Exercise brief:
Would you transcribe each entry that follows word for word, minus the images?

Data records
* * * *

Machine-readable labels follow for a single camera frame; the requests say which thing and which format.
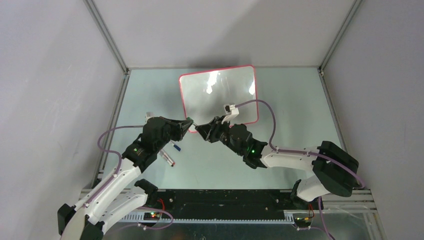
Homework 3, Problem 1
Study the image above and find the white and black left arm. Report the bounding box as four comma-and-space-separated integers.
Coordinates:
57, 116, 194, 240

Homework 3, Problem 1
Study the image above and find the black capped white marker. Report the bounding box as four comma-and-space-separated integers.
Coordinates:
158, 150, 174, 168

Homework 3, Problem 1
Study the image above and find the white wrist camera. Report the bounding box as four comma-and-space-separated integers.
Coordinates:
221, 104, 240, 124
145, 112, 154, 122

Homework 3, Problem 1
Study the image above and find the red framed whiteboard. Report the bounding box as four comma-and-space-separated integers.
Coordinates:
178, 65, 258, 125

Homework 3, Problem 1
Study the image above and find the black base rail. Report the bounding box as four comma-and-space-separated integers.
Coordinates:
125, 188, 312, 221

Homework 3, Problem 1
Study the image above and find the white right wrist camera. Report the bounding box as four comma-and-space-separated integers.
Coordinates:
221, 104, 240, 124

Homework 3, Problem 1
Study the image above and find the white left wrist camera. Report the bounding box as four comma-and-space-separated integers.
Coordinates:
145, 112, 154, 122

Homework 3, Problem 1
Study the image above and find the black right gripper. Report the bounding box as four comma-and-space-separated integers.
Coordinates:
195, 115, 244, 156

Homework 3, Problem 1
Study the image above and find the left electronics board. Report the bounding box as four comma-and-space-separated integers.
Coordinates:
143, 212, 162, 221

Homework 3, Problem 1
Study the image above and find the red capped white marker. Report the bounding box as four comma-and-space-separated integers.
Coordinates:
160, 149, 176, 167

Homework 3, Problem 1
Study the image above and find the green capped white marker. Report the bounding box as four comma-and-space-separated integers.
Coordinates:
186, 117, 198, 127

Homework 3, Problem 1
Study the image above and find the electronics board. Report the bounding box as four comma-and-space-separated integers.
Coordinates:
294, 217, 313, 225
143, 212, 162, 221

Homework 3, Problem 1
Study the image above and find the right electronics board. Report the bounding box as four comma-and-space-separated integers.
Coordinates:
294, 217, 313, 225

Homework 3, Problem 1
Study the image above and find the blue capped white marker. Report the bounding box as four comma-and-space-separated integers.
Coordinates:
169, 141, 181, 152

* * * *

The completed task:
Machine-readable labels follow for a single camera frame; the requests say which thing and which format.
Homework 3, Problem 1
Study the image above and find the white and black left arm. Report the bounding box as four comma-and-space-separated integers.
Coordinates:
57, 116, 194, 240

Homework 3, Problem 1
Study the image above and find the black capped white marker. Report the bounding box as four comma-and-space-separated integers.
Coordinates:
158, 150, 174, 168

Homework 3, Problem 1
Study the image above and find the white wrist camera. Report the bounding box as four comma-and-space-separated integers.
Coordinates:
221, 104, 240, 124
145, 112, 154, 122

Homework 3, Problem 1
Study the image above and find the red framed whiteboard. Report the bounding box as four comma-and-space-separated integers.
Coordinates:
178, 65, 258, 125

Homework 3, Problem 1
Study the image above and find the black base rail. Report the bounding box as four comma-and-space-separated integers.
Coordinates:
125, 188, 312, 221

Homework 3, Problem 1
Study the image above and find the white right wrist camera. Report the bounding box as four comma-and-space-separated integers.
Coordinates:
221, 104, 240, 124

Homework 3, Problem 1
Study the image above and find the white left wrist camera. Report the bounding box as four comma-and-space-separated integers.
Coordinates:
145, 112, 154, 122

Homework 3, Problem 1
Study the image above and find the black right gripper. Report the bounding box as four comma-and-space-separated integers.
Coordinates:
195, 115, 244, 156

Homework 3, Problem 1
Study the image above and find the left electronics board. Report the bounding box as four comma-and-space-separated integers.
Coordinates:
143, 212, 162, 221

Homework 3, Problem 1
Study the image above and find the red capped white marker. Report the bounding box as four comma-and-space-separated integers.
Coordinates:
160, 149, 176, 167

Homework 3, Problem 1
Study the image above and find the green capped white marker. Report the bounding box as four comma-and-space-separated integers.
Coordinates:
186, 117, 198, 127

Homework 3, Problem 1
Study the image above and find the electronics board. Report the bounding box as four comma-and-space-separated integers.
Coordinates:
294, 217, 313, 225
143, 212, 162, 221

Homework 3, Problem 1
Study the image above and find the right electronics board. Report the bounding box as four comma-and-space-separated integers.
Coordinates:
294, 217, 313, 225

Homework 3, Problem 1
Study the image above and find the blue capped white marker. Report the bounding box as four comma-and-space-separated integers.
Coordinates:
169, 141, 181, 152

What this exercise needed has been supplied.